Find every line of the listing below where "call" appears, and copy it.
----
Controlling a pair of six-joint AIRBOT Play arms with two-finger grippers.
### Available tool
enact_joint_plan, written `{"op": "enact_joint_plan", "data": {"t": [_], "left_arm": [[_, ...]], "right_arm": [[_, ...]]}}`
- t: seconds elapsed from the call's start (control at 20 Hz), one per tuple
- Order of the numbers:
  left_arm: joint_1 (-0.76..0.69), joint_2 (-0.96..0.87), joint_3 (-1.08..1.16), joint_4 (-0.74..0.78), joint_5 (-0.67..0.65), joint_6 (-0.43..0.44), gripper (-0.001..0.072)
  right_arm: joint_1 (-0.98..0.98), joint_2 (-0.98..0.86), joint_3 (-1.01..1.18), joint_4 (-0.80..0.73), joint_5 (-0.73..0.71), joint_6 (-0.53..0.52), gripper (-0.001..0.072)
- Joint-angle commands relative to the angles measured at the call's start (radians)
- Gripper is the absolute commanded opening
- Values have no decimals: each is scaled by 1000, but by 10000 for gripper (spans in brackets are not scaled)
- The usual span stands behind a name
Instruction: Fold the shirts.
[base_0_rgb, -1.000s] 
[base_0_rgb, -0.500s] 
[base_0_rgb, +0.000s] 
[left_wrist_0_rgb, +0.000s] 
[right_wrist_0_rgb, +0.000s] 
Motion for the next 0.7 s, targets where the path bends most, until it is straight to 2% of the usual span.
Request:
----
### Task response
- t: seconds elapsed from the call's start (control at 20 Hz), one per tuple
- Joint-angle commands relative to the angles measured at the call's start (radians)

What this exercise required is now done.